After our first 'date' with him playing the third wheel, Derrick was quick to pounce upon me for more details. "She seems nice."
"What?" I asked, looking up from my bowl of noodles.
"Cassandra. I like her. Not as much as that other girl who could draw those henna tattoos, of course. What happened to her by the way?"
"She moved interstate," I said. "I suppose being up in the Sunshine State is better than settling for physiotherapy. Alice was always ambitious and well, I was never one to put myself out there. The distance didn't help much either."
"That's a shame," said Derrick as he worked on his maths problems. Finally he set aside pencil and scientific calculator and stretched. Pushing aside his workbook, he finally asked the one question I had been dreading for days on end. "But come on Jamie, when are you going to make it Facebook official? I've seen the way you look at Cassandra and she seems interested as well."
Despite the fact that he had lost most of his baby fat and there was an inkling of facial hair, Derrick still managed to look like a lost puppy. His pleading brown eyes begged for an answer and though my heart could be as cold as ice, it could not resist the pull.
A resigned sigh escaped my lips. I had wrangled with the question for so long that I had pushed it to the back of my mind. Did it really matter whether or not we took the next step? But what if she only saw our relationship as merely platonic? For several weeks I had been caught in a pit of paralysis and unable to climb my way out of it. The idea of placing my heart on the line and waiting for it to be crushed was not something I could idly do. And yet, what if Cassie felt the same?
"This is Houston and we have a problem. Contact with Jamie has been lost. I repeat: contact with Jamie Zhang has been lost. Hello? Is there anyone still there?" Derrick always knew the best way to break my train of thought. I tossed a mean glare his way as he merely shrugged. "If you don't want to talk about it, that's fine."

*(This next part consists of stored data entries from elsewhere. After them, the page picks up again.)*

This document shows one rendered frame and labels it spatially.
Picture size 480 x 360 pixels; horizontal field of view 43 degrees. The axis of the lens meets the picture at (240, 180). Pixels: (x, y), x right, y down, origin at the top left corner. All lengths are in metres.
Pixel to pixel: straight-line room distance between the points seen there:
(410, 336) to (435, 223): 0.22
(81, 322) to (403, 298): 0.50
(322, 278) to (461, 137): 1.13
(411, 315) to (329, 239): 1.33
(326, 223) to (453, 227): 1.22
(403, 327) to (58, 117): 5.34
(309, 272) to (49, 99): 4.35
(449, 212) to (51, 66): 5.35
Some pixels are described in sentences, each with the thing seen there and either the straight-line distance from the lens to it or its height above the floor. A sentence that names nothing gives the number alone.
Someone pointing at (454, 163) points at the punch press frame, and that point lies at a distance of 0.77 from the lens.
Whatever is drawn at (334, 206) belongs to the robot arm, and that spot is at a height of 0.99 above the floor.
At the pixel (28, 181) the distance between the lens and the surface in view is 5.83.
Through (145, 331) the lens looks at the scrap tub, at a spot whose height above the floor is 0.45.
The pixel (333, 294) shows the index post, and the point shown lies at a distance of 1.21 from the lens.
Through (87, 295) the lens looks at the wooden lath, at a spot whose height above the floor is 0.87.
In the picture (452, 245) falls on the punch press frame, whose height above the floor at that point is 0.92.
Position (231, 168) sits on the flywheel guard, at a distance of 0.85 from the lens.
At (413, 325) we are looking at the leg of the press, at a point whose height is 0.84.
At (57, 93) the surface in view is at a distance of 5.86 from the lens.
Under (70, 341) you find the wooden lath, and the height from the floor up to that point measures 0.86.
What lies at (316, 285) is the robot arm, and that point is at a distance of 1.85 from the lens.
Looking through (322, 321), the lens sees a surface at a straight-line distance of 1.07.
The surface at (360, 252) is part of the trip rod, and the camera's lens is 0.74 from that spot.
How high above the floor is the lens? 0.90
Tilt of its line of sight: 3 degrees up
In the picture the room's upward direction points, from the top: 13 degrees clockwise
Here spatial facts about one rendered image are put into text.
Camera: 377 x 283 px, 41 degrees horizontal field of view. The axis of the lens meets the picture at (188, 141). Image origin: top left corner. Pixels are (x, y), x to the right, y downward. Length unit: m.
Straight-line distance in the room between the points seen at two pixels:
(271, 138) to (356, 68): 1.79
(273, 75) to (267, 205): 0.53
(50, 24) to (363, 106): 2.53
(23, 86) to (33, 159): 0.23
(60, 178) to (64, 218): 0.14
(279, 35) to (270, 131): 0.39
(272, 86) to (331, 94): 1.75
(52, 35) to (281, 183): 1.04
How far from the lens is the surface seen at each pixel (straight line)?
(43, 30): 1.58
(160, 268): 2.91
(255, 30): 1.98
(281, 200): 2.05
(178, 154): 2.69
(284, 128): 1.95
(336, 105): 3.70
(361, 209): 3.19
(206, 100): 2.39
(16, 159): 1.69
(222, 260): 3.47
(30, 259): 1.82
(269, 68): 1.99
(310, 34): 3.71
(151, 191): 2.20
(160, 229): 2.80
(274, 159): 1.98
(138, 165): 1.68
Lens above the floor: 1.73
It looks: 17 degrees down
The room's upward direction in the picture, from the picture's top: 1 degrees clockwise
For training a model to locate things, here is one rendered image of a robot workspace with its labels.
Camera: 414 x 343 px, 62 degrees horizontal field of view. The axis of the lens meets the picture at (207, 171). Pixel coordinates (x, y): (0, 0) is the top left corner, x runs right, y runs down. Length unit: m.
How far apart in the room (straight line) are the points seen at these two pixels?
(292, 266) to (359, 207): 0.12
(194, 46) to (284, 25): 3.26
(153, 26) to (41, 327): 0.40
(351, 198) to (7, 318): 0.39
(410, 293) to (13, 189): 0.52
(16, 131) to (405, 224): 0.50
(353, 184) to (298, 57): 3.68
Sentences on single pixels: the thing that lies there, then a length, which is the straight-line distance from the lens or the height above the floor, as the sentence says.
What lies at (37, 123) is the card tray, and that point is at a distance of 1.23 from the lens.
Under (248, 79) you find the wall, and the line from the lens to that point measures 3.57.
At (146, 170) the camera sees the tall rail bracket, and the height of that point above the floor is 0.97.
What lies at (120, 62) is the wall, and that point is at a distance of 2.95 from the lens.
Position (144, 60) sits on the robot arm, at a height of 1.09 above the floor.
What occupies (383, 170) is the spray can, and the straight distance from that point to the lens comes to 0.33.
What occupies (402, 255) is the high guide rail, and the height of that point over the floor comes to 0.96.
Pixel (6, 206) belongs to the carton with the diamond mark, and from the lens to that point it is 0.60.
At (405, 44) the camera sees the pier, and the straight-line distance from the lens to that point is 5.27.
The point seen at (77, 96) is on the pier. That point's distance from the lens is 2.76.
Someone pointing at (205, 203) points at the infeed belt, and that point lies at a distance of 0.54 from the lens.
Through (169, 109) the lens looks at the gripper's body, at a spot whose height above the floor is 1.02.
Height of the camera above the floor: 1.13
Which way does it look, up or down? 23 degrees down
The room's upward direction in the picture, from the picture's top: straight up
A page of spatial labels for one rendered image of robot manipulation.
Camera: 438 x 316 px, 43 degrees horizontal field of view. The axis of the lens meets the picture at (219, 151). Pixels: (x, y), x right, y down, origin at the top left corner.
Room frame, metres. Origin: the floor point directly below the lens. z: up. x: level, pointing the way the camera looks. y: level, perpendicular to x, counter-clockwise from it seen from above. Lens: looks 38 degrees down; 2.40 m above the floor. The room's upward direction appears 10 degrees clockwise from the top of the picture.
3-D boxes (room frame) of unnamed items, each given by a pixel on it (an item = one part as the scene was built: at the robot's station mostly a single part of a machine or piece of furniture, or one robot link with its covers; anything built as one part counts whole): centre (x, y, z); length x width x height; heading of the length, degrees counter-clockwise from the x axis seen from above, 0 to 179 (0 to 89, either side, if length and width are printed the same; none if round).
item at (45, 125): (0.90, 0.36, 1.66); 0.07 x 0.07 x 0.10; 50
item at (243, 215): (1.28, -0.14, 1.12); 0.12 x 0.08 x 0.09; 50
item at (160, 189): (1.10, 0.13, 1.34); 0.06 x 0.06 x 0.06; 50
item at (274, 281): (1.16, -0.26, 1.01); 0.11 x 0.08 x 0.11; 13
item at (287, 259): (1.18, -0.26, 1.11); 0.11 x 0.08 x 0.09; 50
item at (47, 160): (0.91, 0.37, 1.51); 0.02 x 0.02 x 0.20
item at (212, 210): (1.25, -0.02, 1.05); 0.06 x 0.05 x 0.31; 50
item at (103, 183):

"I do. It's just…I'm scared. What if Cassie sees me as just a friend?"
Derrick slung an arm around my shoulder. "Chin up, Jamie. There's plenty of other fish in the sea if the worst happens. But you know what mum keeps saying about opportunities. You'll miss all the ones you don't take. So go out there!"
It was cheesy and clichéd. But Derrick always knew what to say. For a fifteen year old going through puberty, he could be surprisingly worldly even if he was still a tad obsessed with shonen anime that included the likes of Attack on Titan and One-Punch Man, often playacting scenes in our backyard. I suppose it is true: no-one is perfect.
Heeding the advice from my brother, I asked Cassie out to talk on the day just before uni was to resume. She was eager to watch the latest winter blockbusters that had hit the silver screens. Once the movie was over, we strolled down through the bustling city streets, avoiding the main road. Years had gone by but the light rail was still under construction. Rumour had it that it would go on for ten or more years, diverting traffic from the centre of town. Finally, we found ourselves in the Botanic Gardens, overlooking the harbour.
It was not how I imagined where the confession would be, but surrounded by all the different species of flora that were still flourishing despite the chill helped push me over the edge.
Taking a deep breath, I turned towards Cassie. "I like you," I said. Terror and a small spark of hope warred in my chest. This was now or never. Do or die. I had made myself vulnerable and now my nerves were all jumbled together as I waited patiently for her reply.
"I like you too," she replied but it was clear that my words had her puzzled. "What brought this on, Jamie? Did you think I was going to leave after all the things we did last semester? Don't forget, we actually have a lecture and a tutorial together."
It was enough to confirm the feelings I had. Whether it was madness that gripped me or something else, I could not be quite sure. Yet, despite all the barriers I had put up to stop myself from giving into my base impulses, I leaned forward and captured her lips with mine.